Al volver de un pequeño descanso de diez a doce y media, el café quemaba mucho y tuve que soplar y esperar que enfriara, comprendanme, me sorprendí.
La muchacha estaba anotando versos sobre una libreta de cuartilla, no alcancé a leerlos por lo que no puede averiguar si eran de su propia tinta o copiados de un nick de messenger. Esos que algunas ponen tan molones y superculturetas.

Más que el hecho de haberla pillado increpando al bolígrafo para que diera versos, lo que verdaderamente me llamó la atención fue lo que vino luego.
Tras haberme fijado en sus dotes intelectuales, me fijé luego en sus herencias mamarias. Que sorpresa para mía que detrás de aquellos voluptuosos pechos se encontraba la razón de mi presencia en aquella biblioteca de contenido y arquitectura fantástica pero de nombre carajotesco.

Hablo del hombre que estaba sentado justo al otro lado de aquella señorita. Se trataba de un hombre con gran barba blanca espesa, entrado ya en edad y medio calvorota. Como diríamos en basto humor instantáneo, "ira killo el viejo ese tiene to´lacara del viejo de erase una vez el hombre".
A simple vista podría decirse huraño, de aspecto bastante desaliñado, asustaniños y con mala uva. Pero que en realidad tenía faz de ángel viejo. Cuando rió desvelo su pacto con los Cuentos de los Hermanos Grimm y las desavenencias tenidas con Platón por dar clases de filosofía en griego y no en latín, que es una lengua más entendible.

Sobre su espacio en la mesa, cuatro diarios, tres libros, un diccionario y una revista de actualidad de edición francesa. Las palabras las atraía hacia sus ojos con una lupa, a la que curiosamente llamaba cuchara.

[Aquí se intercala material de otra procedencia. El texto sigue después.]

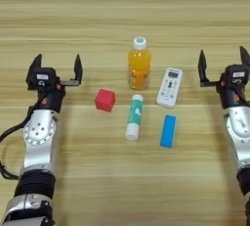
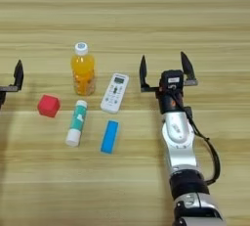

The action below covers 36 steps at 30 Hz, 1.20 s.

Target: Move the objects on the table

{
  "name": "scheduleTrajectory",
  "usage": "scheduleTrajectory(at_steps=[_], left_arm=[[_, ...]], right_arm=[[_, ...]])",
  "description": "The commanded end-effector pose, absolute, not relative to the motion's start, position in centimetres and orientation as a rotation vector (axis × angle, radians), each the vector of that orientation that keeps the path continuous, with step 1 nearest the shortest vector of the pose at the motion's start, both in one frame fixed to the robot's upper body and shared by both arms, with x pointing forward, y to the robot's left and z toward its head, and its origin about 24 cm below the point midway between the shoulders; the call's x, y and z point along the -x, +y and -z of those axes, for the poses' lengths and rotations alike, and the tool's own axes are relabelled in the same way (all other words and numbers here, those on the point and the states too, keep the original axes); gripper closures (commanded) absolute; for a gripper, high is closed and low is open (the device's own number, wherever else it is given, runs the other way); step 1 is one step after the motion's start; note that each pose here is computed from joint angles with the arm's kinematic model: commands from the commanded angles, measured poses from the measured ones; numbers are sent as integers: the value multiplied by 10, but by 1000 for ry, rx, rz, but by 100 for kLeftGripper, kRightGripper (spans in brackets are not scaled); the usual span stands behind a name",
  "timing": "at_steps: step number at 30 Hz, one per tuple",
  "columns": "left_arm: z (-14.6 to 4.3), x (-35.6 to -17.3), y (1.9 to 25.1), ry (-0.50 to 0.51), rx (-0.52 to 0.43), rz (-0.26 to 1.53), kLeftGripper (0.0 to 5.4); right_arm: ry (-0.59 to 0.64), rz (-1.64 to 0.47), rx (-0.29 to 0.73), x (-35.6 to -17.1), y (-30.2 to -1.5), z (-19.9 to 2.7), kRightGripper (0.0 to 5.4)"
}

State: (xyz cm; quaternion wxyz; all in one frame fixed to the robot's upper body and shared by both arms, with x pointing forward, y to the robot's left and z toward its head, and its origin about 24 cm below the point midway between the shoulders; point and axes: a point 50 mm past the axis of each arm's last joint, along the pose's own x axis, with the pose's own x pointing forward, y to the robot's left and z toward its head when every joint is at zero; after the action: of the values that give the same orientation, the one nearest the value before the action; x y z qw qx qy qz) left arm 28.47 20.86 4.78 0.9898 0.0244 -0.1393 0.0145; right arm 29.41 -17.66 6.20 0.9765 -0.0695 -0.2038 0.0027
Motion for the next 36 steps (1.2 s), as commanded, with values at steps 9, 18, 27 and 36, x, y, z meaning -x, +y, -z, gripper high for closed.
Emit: scheduleTrajectory(at_steps=[9, 18, 27, 36], left_arm=[[-49, -288, 200, -287, -62, -19, 0], [-48, -289, 199, -282, -61, -22, 0], [-48, -289, 197, -284, -60, -20, 0], [-48, -288, 195, -286, -62, -19, 0]], right_arm=[[-490, -91, 113, -302, -170, -92, 3], [-561, -313, 29, -305, -150, -127, 3], [-499, -508, 35, -310, -135, -137, 3], [-390, -711, 8, -315, -116, -143, 3]])
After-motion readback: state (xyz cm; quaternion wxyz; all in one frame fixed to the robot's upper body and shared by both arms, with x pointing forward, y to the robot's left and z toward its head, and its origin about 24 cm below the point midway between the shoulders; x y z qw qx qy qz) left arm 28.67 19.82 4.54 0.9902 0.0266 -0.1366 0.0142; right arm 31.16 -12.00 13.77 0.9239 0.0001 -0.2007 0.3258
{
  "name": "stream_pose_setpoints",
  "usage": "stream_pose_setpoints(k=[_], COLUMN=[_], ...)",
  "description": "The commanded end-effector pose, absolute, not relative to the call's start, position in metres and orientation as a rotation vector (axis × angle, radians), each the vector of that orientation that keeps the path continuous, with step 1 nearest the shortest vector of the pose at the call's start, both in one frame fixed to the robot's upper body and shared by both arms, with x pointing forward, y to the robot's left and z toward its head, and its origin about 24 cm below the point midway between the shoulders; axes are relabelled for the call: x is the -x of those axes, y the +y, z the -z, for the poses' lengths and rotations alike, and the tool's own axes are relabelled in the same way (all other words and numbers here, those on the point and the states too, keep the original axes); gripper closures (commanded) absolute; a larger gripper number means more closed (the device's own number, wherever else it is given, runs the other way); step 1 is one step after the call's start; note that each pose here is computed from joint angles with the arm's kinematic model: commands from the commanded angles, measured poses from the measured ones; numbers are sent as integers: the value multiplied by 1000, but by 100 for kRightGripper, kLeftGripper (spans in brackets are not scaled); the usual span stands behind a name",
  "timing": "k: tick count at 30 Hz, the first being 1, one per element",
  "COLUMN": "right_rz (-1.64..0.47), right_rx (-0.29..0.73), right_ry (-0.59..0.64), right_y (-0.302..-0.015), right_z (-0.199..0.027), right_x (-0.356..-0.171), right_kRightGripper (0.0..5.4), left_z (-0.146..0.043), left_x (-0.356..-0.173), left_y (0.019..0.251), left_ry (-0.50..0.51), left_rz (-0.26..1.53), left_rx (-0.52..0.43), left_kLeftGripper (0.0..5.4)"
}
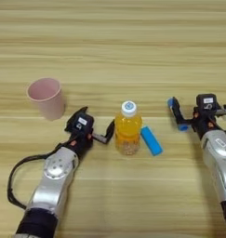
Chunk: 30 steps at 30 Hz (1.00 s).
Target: Move the objects on the table
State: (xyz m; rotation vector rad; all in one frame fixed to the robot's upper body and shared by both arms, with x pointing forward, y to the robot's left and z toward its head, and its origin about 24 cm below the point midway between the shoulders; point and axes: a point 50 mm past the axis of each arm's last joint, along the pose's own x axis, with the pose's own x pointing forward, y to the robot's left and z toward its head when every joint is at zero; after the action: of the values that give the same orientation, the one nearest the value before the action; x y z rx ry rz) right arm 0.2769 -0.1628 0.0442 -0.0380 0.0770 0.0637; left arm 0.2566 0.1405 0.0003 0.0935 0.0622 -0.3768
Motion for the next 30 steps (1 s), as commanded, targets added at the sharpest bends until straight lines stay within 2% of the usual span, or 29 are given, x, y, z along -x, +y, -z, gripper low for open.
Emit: stream_pose_setpoints(k=[1,7,13,20,30], right_rz=[-70,-74,-93,-155,-337], right_rx=[41,44,49,83,135], right_ry=[59,55,45,-4,-18], right_y=[-164,-167,-169,-171,-182], right_z=[-47,-47,-48,-59,-73], right_x=[-279,-278,-277,-270,-249], right_kRightGripper=[0,0,0,0,0], left_z=[-10,-22,-25,-24,-21], left_x=[-267,-272,-272,-270,-273], left_y=[134,128,125,119,111], left_ry=[0,-76,-106,-121,-97], left_rz=[342,307,292,258,187], left_rx=[-84,-50,-38,-33,-43], left_kLeftGripper=[2,2,2,2,2])
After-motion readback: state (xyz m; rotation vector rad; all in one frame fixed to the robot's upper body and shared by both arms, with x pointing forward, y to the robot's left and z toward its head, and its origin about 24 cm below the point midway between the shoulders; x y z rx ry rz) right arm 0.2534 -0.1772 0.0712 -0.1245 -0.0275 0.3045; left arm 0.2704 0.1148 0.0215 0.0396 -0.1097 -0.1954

Cuando en una normal interrupción y alboroto general en la mesa, le dieron a todos los presentes por fijarse en aquella persona marcada en la frente (diferente a personaje), comentaron que iba todos los días desde que abría hasta que cerraba sin ir siquiera a almorzar. Todos exclamaron su sorpresa y nuevo descubrimiento con grandes signos de exclamación.
Me alegré de ver sus risas de admiración algunos, de descojone otros.
Lo que nadie señaló ni matizó sobre aquella pintura de biblioteca es que sobre su mesa había seis caramelos de limón y miel.
Ni los más observadores, ni los que iban todos los días y lo conocían dijeron nada sobre ello.

Yo ya sabía algo, lo más importante, que los demás invitados de aquella velada matinal de libros no sabían. Se alimentaba de lo que únicamente se podían alimentar los ángeles sabios y viejos.

Un caramelo por cada día que abría la biblioteca. Limón para limpiar las doradas letras de sus libros, y miel para endulzar y adherir con azúcar sus dedos a las páginas de aquel día a día.

Todavía pienso si los pezones de aquella muchacha me mostraron a la Divinidad. Curioso destino.
Como siempre la mujer en todo pensamiento.